My point is, you ARE NOT going to lose half of your steam revenue because you say something mildly controversial on twitter, or because you admit that you enjoy a certain band, or comedian, or that you eat meat, or you are gay, or bisexual, or trans, or black, or white, or anything else. 99% of your customers don’t follow you on twitter, and 99% of those who do follow you because you make games/art/whatever. If you are a republican, or Christian, or communist, or animal rights activist, then fine, thats part of YOU, thats the honest YOU. Unless your hobbies include serial killing you are unlikely to shock people with revealing the true you, so go ahead and do so, its incredibly liberating. Plus people are easily blocked and muted on twitter anyway.

I do all of my weekly blog videos in one take, unless something catastrophic goes wrong. I’m not going to go back and edit out things I said that were dumb, or if I swear, or I make an unfunny joke, or I screw my face up and look baffled. I am an unfunny dumb guy who often looks baffled and forgets what he started talking about, and letting me do that on video makes video recording a breeze.

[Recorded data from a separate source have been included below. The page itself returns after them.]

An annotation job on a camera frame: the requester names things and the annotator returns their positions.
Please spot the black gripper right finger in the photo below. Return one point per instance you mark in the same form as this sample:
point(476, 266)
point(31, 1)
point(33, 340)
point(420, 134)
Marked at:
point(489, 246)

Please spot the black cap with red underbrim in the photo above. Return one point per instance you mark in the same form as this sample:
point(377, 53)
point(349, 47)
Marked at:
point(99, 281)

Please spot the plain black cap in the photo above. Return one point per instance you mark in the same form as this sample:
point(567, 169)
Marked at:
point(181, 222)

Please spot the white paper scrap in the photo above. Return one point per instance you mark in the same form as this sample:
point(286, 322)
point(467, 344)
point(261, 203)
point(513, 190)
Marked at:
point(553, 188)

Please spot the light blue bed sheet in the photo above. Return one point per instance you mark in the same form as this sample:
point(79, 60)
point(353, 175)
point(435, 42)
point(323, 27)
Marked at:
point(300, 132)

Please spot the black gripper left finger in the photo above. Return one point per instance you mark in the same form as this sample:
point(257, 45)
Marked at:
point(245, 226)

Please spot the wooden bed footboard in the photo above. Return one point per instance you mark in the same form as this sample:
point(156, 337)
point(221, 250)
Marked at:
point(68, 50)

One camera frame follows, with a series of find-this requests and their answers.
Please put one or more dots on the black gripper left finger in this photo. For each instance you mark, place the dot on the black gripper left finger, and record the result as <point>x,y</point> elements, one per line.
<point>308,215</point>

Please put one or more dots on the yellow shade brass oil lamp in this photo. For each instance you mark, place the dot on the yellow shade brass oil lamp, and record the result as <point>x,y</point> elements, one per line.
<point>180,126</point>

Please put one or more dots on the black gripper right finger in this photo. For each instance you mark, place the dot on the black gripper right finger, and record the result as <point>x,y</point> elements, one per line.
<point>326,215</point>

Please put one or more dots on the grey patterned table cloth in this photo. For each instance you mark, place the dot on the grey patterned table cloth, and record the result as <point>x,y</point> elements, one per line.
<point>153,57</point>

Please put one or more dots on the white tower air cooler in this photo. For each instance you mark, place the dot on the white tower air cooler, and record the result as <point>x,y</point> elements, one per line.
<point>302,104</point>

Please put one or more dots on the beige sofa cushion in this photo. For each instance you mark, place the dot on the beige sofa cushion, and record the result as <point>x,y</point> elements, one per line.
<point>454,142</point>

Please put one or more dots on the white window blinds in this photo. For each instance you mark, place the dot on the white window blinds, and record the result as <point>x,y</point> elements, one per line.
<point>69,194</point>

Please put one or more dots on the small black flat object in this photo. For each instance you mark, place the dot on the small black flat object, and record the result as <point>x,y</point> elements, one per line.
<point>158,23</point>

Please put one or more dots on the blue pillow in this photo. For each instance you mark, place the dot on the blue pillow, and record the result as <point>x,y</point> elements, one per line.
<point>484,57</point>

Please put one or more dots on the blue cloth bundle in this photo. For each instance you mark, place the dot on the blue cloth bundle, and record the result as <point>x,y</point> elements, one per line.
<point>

And yes, a non-trivial proportion of my twitter posts are made after a drink or two (especially the really bad ones). I still (sort of) remember this night:

..and hey, thats fine. This is what I’m like, and I think people prefer to really know someone is a real person rather than just a stream of PR fluff like:

“We at positech are so excited to have #ProductionLine in this years #SummerSale. Its our most popular SKU, going forwards.”

Who cares?

And I don’t think it really matters to have some politics in your social media. I don’t hide mine. I’m a liberal-minded capitalist with a passion for environmental issues. I’m sat here typing this wearing a Greenpeace t-shirt and not afraid to say so. You might hate my views on tax, or dislike Greenpeace, or think I swear too much, or be shocked I’m an atheist. Thats cool. everyone’s different, but it makes little difference to whether or not you will enjoy playing production Line, and I’d rather be honest about who I was than spend half my life trying to play a bland inoffensive ‘role’ to add 0.1% to my income.

Be yourself, its not as stressful as trying to be something else.